Cosmos DB: Lessons from the field
Part 2: To split or not to split, that is the question
The quote “To be or not to be, that is the question..” from Shakespeare’s Hamlet has been the quintessential soliloquy. Funnily enough, many database architects may have pondered this question while buried deep in data modeling sessions. OLTP relational database architects have mostly steered towards the 3rd normal form. As an application grows organically, the database schema adapts to the new requirements and the joins grow accordingly based on evolving query access patterns.
As complexity grows and the relational data model evolves, the ease of making schema changes becomes more challenging leading to an ‘impedance mismatch’. The golden promise of NoSQL datastores has been a schemaless implementation. This frees developers from orchestrating schema changes across all OLTP relational databases and downstream datastores. DBAs are no longer needed to keep hitting the ‘enter’ key repeatedly until they are able to get an exclusive lock in order to rollout an ‘ALTER TABLE…’ statement. Production releases are no longer held hostage to acquiring that exclusive lock.
The ultimate developer nirvana is to simply persist a key value schema into a NoSQL database and be done with it. This is exactly how a lot of application teams start on Cosmos too. Over time the value object acquires a bloat of it’s own. Developers can simply keep adding additional attributes and paths into the JSON document. It’s so simple! The default Cosmos indexing policy indexes every path automatically and life is all set! Well…that state of nirvana bursts soon when managers start seeing an upward trend in the monthly Cosmos bills. Sooner or later there’s a rude awakening when someone in the management chain questions the Cosmos bill.

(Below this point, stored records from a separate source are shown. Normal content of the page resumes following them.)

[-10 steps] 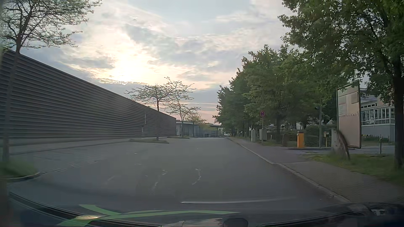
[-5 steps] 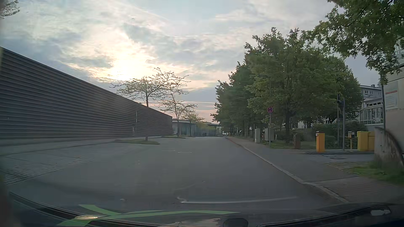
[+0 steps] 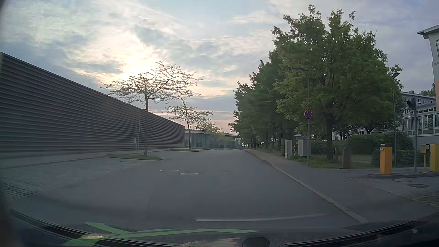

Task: Follow the waypoints while adhering to traffic rules and regulations

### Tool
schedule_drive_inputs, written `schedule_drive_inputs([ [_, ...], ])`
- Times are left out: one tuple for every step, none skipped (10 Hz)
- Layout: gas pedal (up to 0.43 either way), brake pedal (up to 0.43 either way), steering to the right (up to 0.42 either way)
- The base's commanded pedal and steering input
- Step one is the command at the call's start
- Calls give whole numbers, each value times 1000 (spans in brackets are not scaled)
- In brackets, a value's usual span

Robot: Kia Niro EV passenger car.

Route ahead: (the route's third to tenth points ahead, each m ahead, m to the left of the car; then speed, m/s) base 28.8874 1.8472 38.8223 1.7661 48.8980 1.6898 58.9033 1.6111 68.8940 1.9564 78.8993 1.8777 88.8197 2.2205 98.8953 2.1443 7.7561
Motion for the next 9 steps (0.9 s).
schedule_drive_inputs([
  [79, 0, -3],
  [79, 0, -3],
  [79, 0, -3],
  [79, 0, -3],
  [79, 0, -3],
  [79, 0, -3],
  [79, 0, -3],
  [79, 0, 0],
  [79, 0, 1],
])
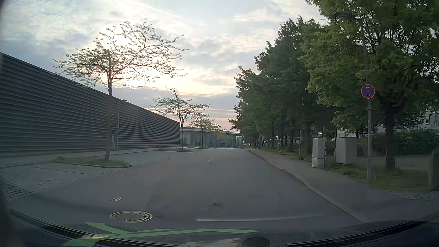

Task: Follow the waypoints while adhering to traffic rules and regulations

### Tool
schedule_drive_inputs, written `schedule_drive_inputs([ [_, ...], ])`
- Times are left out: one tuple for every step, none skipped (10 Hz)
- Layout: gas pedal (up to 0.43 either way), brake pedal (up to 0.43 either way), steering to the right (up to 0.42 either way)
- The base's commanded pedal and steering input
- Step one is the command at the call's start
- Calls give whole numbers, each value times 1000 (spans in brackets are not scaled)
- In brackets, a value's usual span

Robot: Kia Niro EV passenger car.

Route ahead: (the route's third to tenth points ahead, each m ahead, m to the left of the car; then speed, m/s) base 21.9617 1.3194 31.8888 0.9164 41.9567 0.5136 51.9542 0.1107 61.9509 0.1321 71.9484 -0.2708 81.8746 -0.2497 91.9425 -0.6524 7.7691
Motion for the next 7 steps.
schedule_drive_inputs([
  [79, 0, 2],
  [79, 0, 2],
  [79, 0, 1],
  [79, 0, 1],
  [79, 0, 1],
  [79, 0, 1],
  [79, 0, 0],
])
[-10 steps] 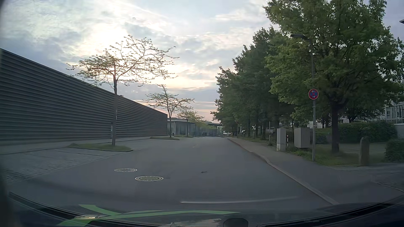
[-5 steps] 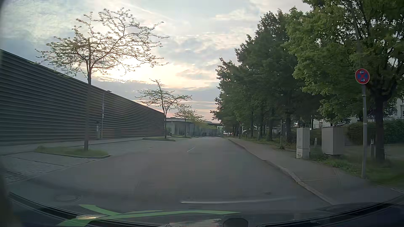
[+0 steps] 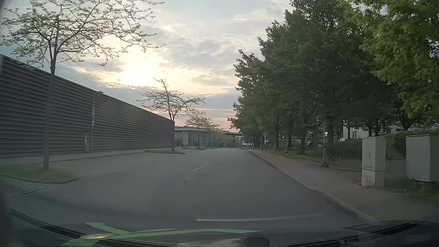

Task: Follow the waypoints while adhering to traffic rules and regulations

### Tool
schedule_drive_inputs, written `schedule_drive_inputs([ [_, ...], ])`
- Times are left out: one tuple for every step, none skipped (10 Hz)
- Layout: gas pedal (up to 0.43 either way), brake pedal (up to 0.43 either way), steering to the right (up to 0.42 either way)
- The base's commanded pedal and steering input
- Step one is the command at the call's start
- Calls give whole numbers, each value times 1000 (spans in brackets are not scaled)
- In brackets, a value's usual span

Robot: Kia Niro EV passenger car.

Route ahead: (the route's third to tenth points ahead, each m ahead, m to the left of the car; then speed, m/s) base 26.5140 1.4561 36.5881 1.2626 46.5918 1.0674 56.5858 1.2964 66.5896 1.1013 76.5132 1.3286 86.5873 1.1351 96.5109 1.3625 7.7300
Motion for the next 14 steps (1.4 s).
schedule_drive_inputs([
  [79, 0, 0],
  [79, 0, 0],
  [79, 0, -1],
  [79, 0, -3],
  [79, 0, -3],
  [79, 0, -3],
  [79, 0, -4],
  [79, 0, -3],
  [79, 0, -4],
  [79, 0, -3],
  [79, 0, -3],
  [79, 0, -2],
  [79, 0, -2],
  [79, 0, -2],
])
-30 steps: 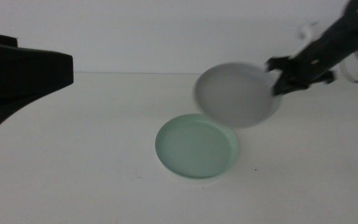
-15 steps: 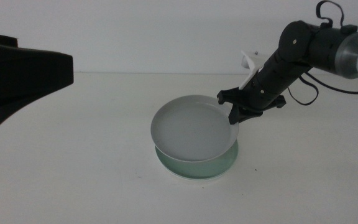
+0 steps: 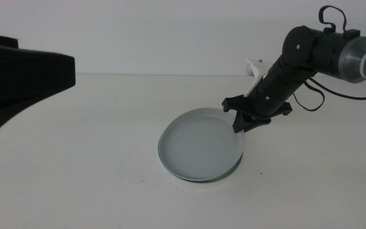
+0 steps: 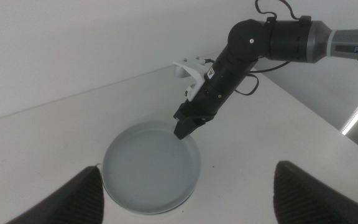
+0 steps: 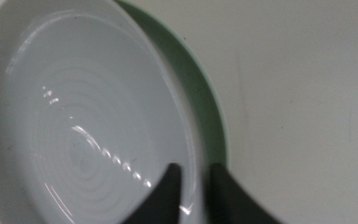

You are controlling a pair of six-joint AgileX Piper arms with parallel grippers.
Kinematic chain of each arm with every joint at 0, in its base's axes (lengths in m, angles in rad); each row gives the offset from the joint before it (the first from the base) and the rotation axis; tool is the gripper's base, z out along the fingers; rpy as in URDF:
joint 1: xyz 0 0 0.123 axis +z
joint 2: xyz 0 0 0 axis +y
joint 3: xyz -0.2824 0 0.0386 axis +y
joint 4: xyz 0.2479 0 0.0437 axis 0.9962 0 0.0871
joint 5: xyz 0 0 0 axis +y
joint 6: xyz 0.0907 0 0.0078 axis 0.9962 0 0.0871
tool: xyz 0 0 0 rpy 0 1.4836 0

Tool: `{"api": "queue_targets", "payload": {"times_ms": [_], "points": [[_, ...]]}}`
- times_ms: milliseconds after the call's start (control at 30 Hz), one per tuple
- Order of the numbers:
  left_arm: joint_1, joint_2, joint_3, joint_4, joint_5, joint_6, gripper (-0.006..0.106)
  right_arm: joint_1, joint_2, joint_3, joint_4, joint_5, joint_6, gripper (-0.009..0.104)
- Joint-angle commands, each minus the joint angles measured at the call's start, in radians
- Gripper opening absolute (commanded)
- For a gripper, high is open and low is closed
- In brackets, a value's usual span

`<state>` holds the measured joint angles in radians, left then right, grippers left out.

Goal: Stack the three bowls on top of each other.

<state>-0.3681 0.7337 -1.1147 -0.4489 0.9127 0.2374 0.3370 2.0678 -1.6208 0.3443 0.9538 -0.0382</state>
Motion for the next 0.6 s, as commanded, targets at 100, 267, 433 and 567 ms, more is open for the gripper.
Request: {"api": "queue_targets", "payload": {"times_ms": [100, 267, 433, 567], "points": [[0.003, -0.002, 0.005, -0.005, -0.013, 0.002, 0.094, 0.001, -0.008, 0.0, -0.001, 0.015, -0.003, 0.048], [0.003, -0.002, 0.005, -0.005, -0.013, 0.002, 0.094, -0.01, -0.034, -0.115, -0.001, 0.108, -0.05, 0.093], [0.003, -0.002, 0.005, -0.005, -0.013, 0.002, 0.094, -0.054, -0.172, -0.256, -0.009, 0.181, -0.056, 0.093], [0.003, -0.002, 0.005, -0.005, -0.013, 0.002, 0.094, -0.088, -0.349, -0.255, -0.087, 0.202, -0.056, 0.093]]}}
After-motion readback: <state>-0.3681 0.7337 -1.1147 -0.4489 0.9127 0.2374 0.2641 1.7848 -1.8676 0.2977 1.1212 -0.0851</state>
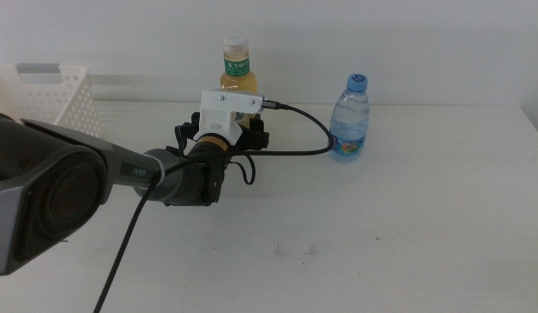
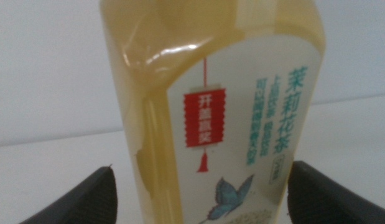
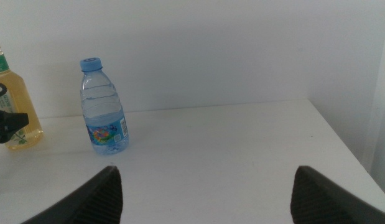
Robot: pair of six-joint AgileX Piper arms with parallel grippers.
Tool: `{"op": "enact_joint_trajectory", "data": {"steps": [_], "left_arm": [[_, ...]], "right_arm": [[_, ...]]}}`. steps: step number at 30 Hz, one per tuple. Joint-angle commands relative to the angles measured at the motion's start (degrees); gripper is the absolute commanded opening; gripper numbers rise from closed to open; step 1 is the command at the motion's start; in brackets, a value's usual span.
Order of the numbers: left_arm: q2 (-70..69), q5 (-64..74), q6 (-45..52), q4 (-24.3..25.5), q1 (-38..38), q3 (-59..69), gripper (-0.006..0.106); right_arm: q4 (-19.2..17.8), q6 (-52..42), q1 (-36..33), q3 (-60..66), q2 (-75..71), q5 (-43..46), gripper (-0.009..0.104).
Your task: Use arms to grab the bottles and put them into the dustbin to the left of the table.
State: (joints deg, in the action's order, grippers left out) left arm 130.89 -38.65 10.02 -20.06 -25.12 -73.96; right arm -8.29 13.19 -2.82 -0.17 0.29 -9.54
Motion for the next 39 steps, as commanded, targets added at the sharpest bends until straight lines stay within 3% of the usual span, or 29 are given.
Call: {"op": "enact_joint_trajectory", "data": {"steps": [1,13,24,32,39], "left_arm": [[-0.7,-2.5,-2.4,-1.0,0.0,-0.1,0.094],[4.5,-2.8,-3.3,-1.0,0.0,-7.2,0.094],[4.8,-3.2,6.0,-9.1,0.0,-7.3,0.094],[4.9,-3.4,6.5,-9.6,0.8,-7.3,0.093],[6.0,-4.7,6.5,-9.3,1.7,-7.5,0.086]], "right_arm": [[-0.4,-0.1,0.3,0.2,-0.3,0.4,0.083],[-0.4,-0.1,0.3,0.2,-0.3,0.4,0.083],[-0.4,-0.1,0.3,0.2,-0.3,0.4,0.083],[-0.4,-0.1,0.3,0.2,-0.3,0.4,0.083],[-0.4,-0.1,0.3,0.2,-0.3,0.4,0.083]]}}
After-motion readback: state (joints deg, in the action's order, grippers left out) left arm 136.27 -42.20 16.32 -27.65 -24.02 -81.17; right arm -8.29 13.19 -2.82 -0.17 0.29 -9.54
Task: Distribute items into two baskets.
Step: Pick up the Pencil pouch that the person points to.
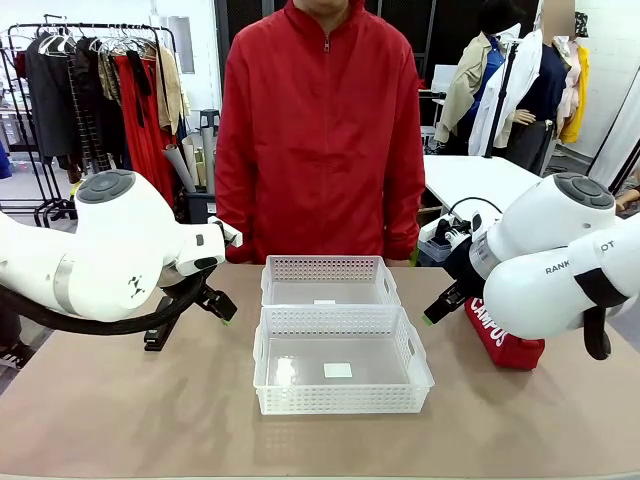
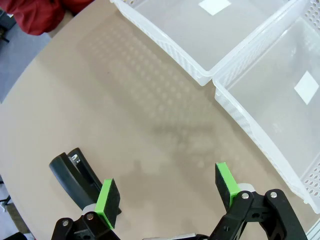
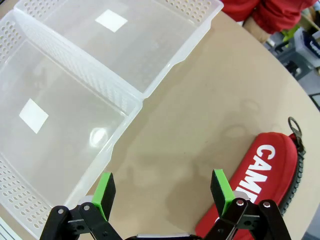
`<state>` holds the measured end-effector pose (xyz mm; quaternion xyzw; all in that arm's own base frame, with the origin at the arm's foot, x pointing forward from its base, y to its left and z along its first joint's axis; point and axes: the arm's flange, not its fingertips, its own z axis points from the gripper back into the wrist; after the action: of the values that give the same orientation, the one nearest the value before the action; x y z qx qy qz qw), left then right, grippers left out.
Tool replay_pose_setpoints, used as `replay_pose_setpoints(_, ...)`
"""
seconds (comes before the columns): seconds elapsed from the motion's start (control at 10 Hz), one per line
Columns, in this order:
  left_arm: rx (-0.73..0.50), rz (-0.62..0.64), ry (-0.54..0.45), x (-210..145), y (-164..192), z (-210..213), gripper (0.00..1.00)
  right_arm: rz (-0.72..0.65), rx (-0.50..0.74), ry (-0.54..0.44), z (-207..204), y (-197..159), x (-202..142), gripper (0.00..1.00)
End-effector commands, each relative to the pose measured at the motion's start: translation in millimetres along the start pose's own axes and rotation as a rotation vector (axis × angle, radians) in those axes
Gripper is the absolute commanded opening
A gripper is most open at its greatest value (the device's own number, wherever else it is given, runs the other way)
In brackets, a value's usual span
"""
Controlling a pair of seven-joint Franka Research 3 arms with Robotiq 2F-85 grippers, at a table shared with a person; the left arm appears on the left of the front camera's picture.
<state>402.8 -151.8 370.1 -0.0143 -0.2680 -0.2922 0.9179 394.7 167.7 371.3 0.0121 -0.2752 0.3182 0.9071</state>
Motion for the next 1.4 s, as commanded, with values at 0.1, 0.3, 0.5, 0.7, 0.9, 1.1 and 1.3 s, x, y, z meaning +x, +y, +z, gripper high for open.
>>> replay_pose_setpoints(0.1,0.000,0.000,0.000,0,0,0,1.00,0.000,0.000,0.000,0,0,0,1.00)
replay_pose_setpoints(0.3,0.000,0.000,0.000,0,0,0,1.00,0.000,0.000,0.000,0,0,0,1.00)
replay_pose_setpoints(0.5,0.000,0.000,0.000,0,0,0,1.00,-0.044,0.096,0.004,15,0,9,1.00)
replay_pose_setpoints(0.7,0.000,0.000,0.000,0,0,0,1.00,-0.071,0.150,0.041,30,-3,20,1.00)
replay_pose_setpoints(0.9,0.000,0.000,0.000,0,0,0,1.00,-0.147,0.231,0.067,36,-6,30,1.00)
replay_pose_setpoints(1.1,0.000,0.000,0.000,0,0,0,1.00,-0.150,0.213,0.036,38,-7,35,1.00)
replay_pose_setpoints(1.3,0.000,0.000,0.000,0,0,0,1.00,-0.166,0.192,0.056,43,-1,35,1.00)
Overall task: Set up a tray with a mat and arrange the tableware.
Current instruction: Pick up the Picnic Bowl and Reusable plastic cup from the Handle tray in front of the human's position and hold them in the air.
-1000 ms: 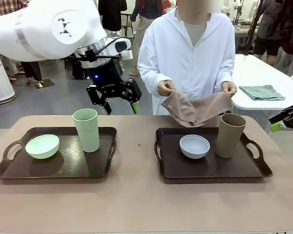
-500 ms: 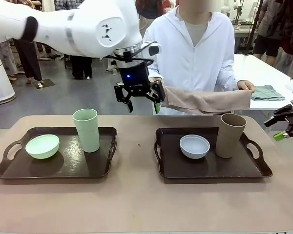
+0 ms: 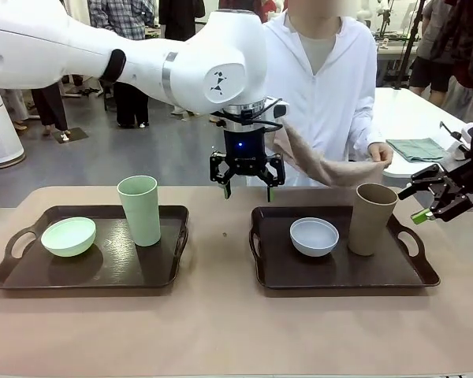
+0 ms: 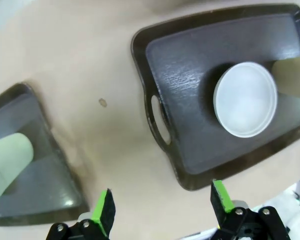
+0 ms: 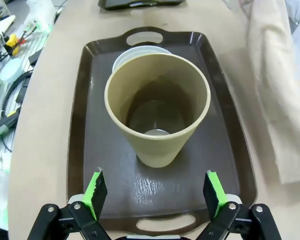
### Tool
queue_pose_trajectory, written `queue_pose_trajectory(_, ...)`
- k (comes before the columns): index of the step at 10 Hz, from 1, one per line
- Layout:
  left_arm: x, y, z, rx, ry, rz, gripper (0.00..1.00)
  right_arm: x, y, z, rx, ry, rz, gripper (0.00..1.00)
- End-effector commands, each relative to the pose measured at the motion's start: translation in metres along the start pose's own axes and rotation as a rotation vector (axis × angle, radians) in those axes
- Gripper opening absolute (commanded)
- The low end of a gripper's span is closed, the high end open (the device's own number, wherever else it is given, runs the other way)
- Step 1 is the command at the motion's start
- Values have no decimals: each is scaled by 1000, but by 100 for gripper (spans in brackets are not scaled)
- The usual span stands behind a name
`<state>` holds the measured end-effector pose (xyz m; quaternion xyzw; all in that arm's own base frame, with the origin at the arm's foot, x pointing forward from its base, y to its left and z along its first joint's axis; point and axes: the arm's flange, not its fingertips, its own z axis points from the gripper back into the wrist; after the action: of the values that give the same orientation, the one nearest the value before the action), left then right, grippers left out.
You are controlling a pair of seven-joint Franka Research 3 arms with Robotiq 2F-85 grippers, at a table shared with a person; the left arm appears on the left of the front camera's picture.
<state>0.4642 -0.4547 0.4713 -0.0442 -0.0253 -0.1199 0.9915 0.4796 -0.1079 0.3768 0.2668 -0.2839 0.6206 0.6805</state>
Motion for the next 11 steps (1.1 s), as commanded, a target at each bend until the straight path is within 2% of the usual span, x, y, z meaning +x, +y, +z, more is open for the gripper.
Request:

Let’s consider a very simple Customer entity. The Cosmos collection is partitioned by customerId.
{
"id":"123212121",
"customerId": "C101",
"firstName": "Joseph",
"middleName": "",
"lastName": "Morales",
"suffix": "",
"status": "ACTIVE",
"tier": "GOLD",
"emailAddresses": [
{
"default": "true",
"email": "abc.def@yahoo.com"
},
{
"default": "false",
"email": "abc@bcx.com"
}
],
"addresses": [
{
"default": "true",
"street": "408 Flora Vista Ave",
"city": "Santa Clara",
"state": "CA",
"zipcode": "92009"
},
{
"default": "false",
"street": "408 Flora Vista Ave",
"city": "Santa Clara",
"state": "CA",
"zipcode": "92009"
},
],
"dob": "01/01/2001",
"defaultPaymentMethod": "CREDIT_CARD",
"creditcards": [
{
"default": "true",
"number": "12312112898812121",
"expiryDate": "01/2022",
"cvv": "XYZ",
"type": "VISA"
},
{
"default": "false",
"number": "7346346343934634",
"expiryDate": "03/2024",
"cvv": "ABC",
"type": "DISCOVER"
},
{
"default": "false",
"number": "723543734533493",
"expiryDate": "11/2025",
"cvv": "ABC",
"type": "MASTERCARD"
}
],
"createdDate": "06/21/2021",
"lastUpdated": "06/30/2021"
}
The above Customer entity is a single JSON doc that represents the object’s attributes in entirity. Lets assume that the create operation in Cosmos SQL API consumes 7 RUs (Request Units) with a single index on the customerId partition key. With the default indexing policy, it may consume a few more.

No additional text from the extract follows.